Non-violent sit in protests have swept through the Maldives, with thousands of citizens deprived of their constitutional right to vote determined to shut down the country until elections are held.
“We will continue to protest until we can get an election. The protests symbolise that this country has no where to go without an election.
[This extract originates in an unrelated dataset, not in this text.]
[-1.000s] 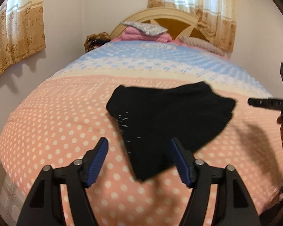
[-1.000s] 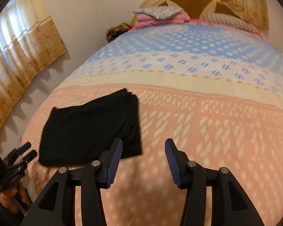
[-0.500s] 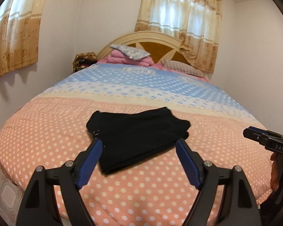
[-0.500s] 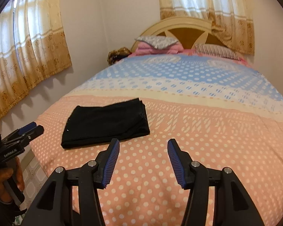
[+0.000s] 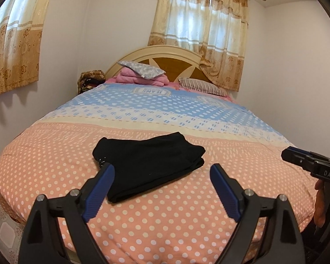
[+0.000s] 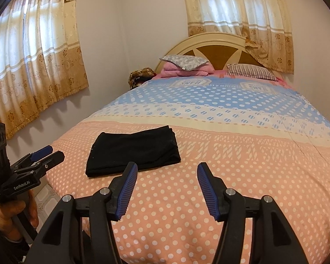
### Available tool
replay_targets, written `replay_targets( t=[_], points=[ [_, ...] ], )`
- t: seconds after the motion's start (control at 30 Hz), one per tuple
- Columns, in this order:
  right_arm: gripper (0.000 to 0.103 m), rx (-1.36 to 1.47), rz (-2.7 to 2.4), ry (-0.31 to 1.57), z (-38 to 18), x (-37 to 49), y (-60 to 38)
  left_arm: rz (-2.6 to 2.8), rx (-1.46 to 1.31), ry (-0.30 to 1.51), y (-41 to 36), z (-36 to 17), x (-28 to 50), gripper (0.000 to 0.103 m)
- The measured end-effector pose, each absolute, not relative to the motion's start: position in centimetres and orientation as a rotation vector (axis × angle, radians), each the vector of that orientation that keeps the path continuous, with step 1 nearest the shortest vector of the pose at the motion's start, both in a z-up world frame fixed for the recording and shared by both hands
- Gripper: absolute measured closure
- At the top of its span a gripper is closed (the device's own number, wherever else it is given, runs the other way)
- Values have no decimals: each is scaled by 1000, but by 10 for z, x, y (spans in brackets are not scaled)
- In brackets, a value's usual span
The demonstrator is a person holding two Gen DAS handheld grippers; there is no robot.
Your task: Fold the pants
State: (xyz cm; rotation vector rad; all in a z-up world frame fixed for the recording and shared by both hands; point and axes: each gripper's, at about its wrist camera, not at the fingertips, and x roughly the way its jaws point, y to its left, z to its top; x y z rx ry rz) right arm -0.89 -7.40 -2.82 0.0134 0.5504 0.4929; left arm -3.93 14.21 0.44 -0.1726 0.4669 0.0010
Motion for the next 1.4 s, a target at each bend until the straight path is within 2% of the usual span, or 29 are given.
replay_targets(
  t=[0.6, 0.77, 1.4],
  points=[
    [44, 23, 487, 537, -25, -17, -80, 11, -148, 463, 133, 7, -42, 11],
    [43, 20, 496, 544, -27, -16, -77, 36, -136, 460, 133, 6, -42, 1],
    [41, 12, 500, 515, -26, -25, -72, 92, -99, 468, 132, 10, -39, 0]
  ],
)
Everything has to stop, everyone has to stop and think,” MDP MP and Spokesperson Hamid Abdul Ghafoor told Minivan News today.
Police arrived at the Elections Commission (EC) in the early morning of Saturday (October 19), forcibly preventing the scheduled election going ahead, in the apparent absence of explicit orders to do so from either the courts or the executive.
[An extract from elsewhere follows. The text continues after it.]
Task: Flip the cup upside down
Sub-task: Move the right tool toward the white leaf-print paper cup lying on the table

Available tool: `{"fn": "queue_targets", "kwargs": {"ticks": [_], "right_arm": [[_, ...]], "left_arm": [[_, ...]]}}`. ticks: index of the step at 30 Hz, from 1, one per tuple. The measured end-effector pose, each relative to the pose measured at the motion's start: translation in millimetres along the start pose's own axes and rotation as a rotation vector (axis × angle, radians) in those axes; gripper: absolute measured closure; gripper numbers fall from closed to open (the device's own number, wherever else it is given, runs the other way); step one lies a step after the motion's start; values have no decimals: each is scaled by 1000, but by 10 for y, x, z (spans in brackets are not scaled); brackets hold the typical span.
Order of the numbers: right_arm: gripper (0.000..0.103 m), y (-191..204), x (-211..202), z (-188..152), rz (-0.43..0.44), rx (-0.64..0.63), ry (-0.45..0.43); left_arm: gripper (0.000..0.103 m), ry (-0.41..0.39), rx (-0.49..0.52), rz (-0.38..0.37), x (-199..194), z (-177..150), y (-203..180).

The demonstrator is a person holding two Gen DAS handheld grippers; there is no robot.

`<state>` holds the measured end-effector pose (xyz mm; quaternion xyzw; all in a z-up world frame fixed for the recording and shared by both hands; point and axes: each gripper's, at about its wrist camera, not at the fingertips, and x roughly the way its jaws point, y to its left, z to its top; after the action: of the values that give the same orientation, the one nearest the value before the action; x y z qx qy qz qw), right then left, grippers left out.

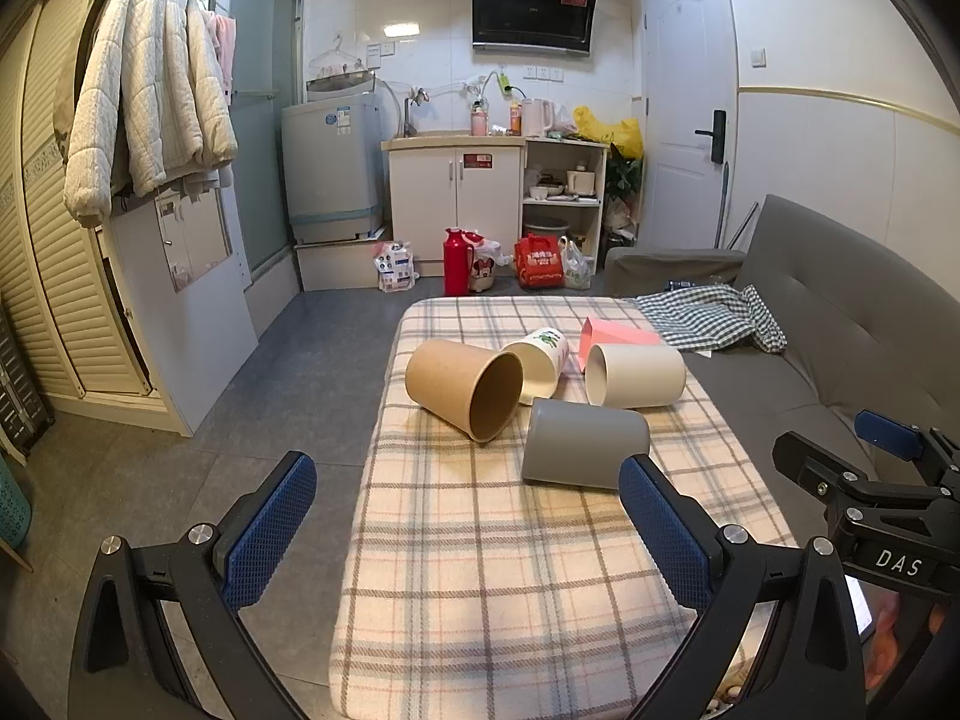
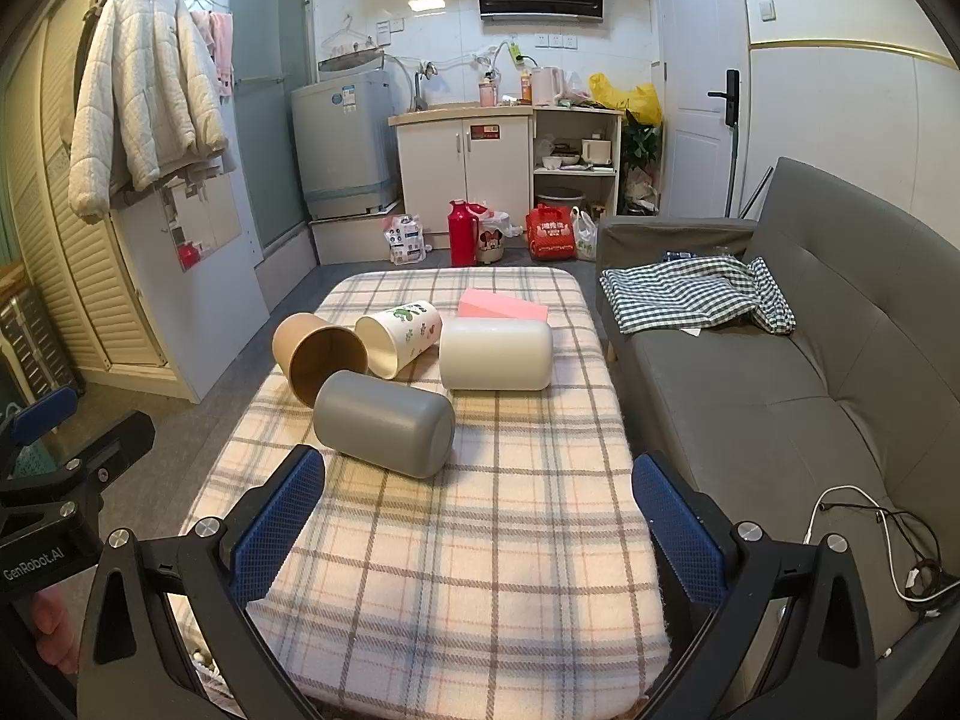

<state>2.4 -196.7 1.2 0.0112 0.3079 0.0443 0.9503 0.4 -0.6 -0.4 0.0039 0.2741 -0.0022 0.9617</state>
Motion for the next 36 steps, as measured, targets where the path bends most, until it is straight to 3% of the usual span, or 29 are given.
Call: {"fn": "queue_targets", "kwargs": {"ticks": [23, 28, 36], "right_arm": [[0, 11, 4, -6, 0, -2, 4], [0, -13, 45, -64, -7, -2, 4], [0, -33, 251, -52, 0, -38, 39]], "left_arm": [[0, 7, -2, 1, 8, 1, -1], [0, 5, -11, 30, 146, -210, -11], [0, 61, -30, 48, 364, -207, 133]]}}
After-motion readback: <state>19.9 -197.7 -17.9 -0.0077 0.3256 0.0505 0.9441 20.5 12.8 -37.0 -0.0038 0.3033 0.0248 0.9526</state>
Police had also previously obstructed the run-off election which was due to be held on September 28.
Chief Superintendent Abdulla Nawaz told the press yesterday that police had “made the decision ourselves” after “seeking advice” from, among others, President Dr Mohamed Waheed and Attorney General Azima Shukoor, after the Progressive Party of the Maldives (PPM) and the Jumhooree Party (JP) had refused to sign the final voter lists.
The Supreme Court’s guidelines issued following its annulment of the September 7 election’s first round of polling said the EC was to hold elections before October 20 with the support of relevant state institutions, EC Chairperson Fuwad Thowfeek has noted.
Once the midday torrential rain abated, Maldivians nationwide spontaneously began staging non-violent sit in protests demanding that their right to vote be upheld on Saturday (October 19).
At around 2:40pm on Saturday 30 protesters gathered outside of the People’s Majlis (Parliament) in Male’, and refused to move when asked to by police.